Prof. Dr. Benedikt Buchner

Benedikt Buchner is Professor of Civil Lawand the director of the Institute for Information, Health and Medical Law (IGMR) at the University of Bremen.

Research focus on data protection and information law. Research depends on the free use of research data while the (exclusivity) interests of those whose personal data are to be processed for research purposes or those who own the copyright for study or similar data are opposed to this. It is the task of the law to resolve this conflict.

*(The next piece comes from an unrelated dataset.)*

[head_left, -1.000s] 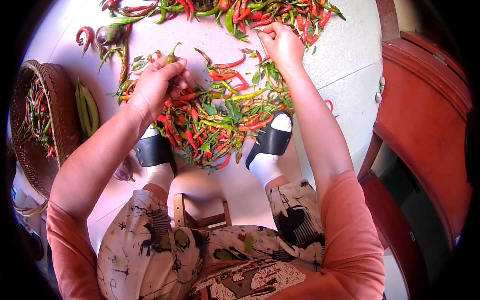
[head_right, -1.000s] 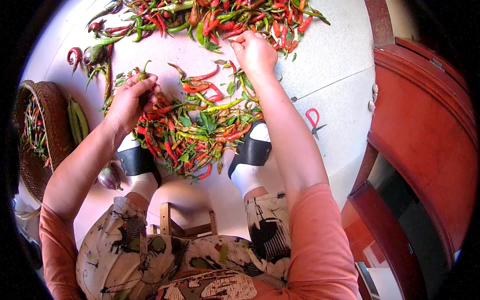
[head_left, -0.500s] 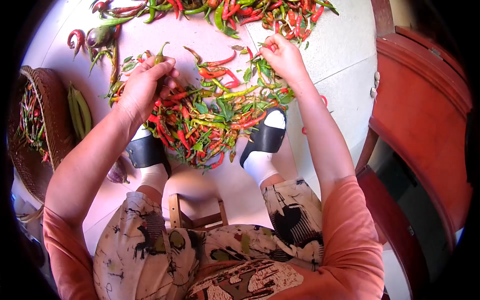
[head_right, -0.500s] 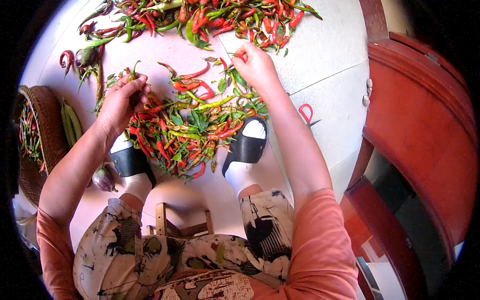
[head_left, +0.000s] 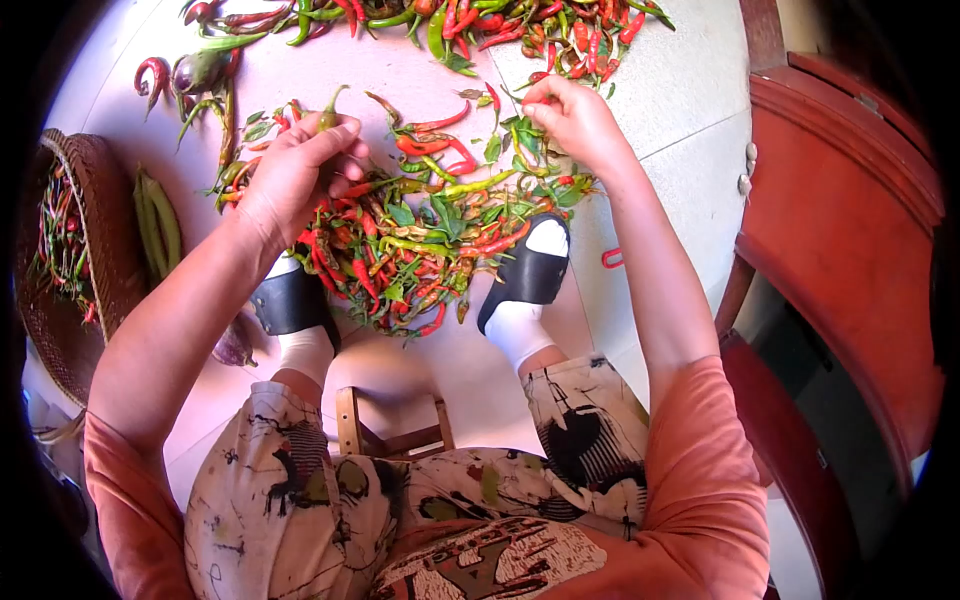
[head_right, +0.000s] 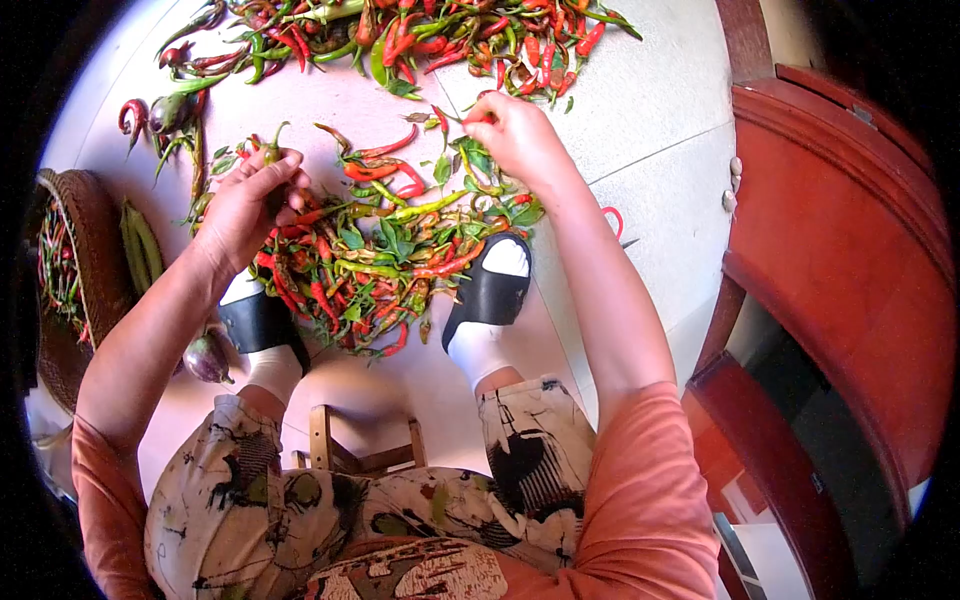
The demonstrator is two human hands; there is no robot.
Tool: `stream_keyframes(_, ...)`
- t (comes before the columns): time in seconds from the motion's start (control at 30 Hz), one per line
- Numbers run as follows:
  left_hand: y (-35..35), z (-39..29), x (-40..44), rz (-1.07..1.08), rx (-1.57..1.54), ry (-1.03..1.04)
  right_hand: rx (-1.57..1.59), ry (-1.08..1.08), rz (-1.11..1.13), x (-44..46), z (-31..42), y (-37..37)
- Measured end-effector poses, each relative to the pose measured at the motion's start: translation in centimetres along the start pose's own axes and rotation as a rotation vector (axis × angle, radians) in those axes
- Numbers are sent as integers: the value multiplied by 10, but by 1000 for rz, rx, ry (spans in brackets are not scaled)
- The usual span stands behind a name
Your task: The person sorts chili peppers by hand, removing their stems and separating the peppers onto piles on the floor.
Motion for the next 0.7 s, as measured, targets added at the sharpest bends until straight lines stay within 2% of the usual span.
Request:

RDM is an important as well as difficult challenge, which can only be met if all the disciplines concerned closely cooperate.

  1. Starter Track: Data protection and licenses

Prof. Dr. Thorsten Dickhaus

Thorsten Dickhaus is Professor for Mathematical Statistics at Faculty of Mathematics and Computer Sciences (FB 3) at the University of Bremen.

Thorsten Dickhaus studied mathematics in Aachen and Düsseldorf, and he received his Dr. rer. nat. degree in mathematics and application areas from Heinrich-Heine-University Düsseldorf in 2008. Afterwards, we worked in Berlin, first as a PostDoc at the Berlin Institute of Technology, then as a junior professor at the Humboldt-University and finally as a scientific staff member at the Weierstrass Institute for Applied Analysis and Stochastics. Since March 2015, Thorsten Dickhaus is Full Professor and Head of the Working Group “Mathematical Statistics” at Faculty 3: Mathematics and Computer Science at the University of Bremen. Since 2018 he is the Vice Dean of Academics of the Faculty of Mathematics and Computer Science. His research interests include the development of statistical methods and their applications, in particular to high-dimensional and complex structured data from the life sciences and from economics.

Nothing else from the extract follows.